Over at Lincoln Center Theater’s Claire Tow Theater, you’ll find LCT3’s production of Six Characters by Phillip Howze. A spin on Luigi Pirandello’s 1921 play Six Characters in Search of an Author, Howze’s new play retains Pirandello’s absurdist meta-theatricality, but bending it to serve the playwright’s own musings around the ability for Blackness and the American theater — at least as we know it today — to meaningfully co-exist. Like the play on which it’s based, Six Characters takes place in a theater, where a Black director attempts to keep order — and his wits — when five Black characters manage to infiltrate his in-the-works production.

Howze is an artist that I first encountered in an interactive solo show for the Bushwick Starr entitled Self Portraits (Deluxe), in which he displayed an astute knack for dissecting identity, as well as acknowledging the deep rootedness of racism and the limitations of conventional theater (and language) to articulate the issue sufficiently. Similarly, Six Characters explodes with ideas — swirling and clashing in this stew of a play — but on a grander scale. The first act is a surreal, high octane comedy of manners that introduces the players, depicting them exuberantly grappling with and making sense of their place in American theater. Unsurprisingly, they ultimately throw their hands up in frustration and exhaustion. Only the director, keeps his course, heading down the path paved by the establishment. The second act takes a somber turn — showing the characters, resigned but wiser, coming to terms with this impasse. Here, the playwright harnesses the aesthetic of the works of Samuel Beckett (e.g., there are strong shades of Endgame), particularly as evidenced by the rambling language and stark existentialism of these latter scenes. Suffice to say, Howze offers no easy answers in his messy and often contradictory play.
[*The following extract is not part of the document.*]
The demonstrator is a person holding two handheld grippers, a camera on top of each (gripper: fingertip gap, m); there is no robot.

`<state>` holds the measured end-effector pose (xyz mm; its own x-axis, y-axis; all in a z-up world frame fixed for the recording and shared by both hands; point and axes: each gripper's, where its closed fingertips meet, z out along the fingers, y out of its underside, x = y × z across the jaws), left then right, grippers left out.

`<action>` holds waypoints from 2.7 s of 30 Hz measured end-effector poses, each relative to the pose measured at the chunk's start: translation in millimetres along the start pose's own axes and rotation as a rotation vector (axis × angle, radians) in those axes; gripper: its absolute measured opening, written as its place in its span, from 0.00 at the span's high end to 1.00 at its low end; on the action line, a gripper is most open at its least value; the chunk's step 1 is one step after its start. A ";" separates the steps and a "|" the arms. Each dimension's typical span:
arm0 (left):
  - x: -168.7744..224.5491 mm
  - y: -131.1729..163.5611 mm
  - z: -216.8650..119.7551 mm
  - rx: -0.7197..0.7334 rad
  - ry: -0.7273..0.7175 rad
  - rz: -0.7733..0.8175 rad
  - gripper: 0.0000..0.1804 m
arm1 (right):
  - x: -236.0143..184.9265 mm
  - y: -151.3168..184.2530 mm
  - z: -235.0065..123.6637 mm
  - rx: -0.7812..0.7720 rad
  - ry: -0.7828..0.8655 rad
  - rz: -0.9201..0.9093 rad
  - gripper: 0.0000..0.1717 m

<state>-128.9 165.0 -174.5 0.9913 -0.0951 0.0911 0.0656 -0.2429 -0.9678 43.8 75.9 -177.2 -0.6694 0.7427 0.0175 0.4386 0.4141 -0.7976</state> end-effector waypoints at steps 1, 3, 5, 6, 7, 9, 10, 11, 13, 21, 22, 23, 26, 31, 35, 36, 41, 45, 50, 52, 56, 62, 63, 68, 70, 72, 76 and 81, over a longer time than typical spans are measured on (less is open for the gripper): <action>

In production, the unruly play is held together in rather spectacular fashion by the imaginatively elaborate yet eloquent staging by Dustin Wills (also credited as the set designer), who has been establishing himself of late as a director of the first order (his credits also include memorable productions of similarly difficult plays like John Caswell Jr.’s Wet Brain and Hansol Jung’s Wolf Play). Thanks largely to the animated, thrillingly committed ensemble cast, Wills’s production not only basks in the play’s uncomfortable grey areas, it also attempts to take a magnifying glass to them. It’s a brave and notable first step.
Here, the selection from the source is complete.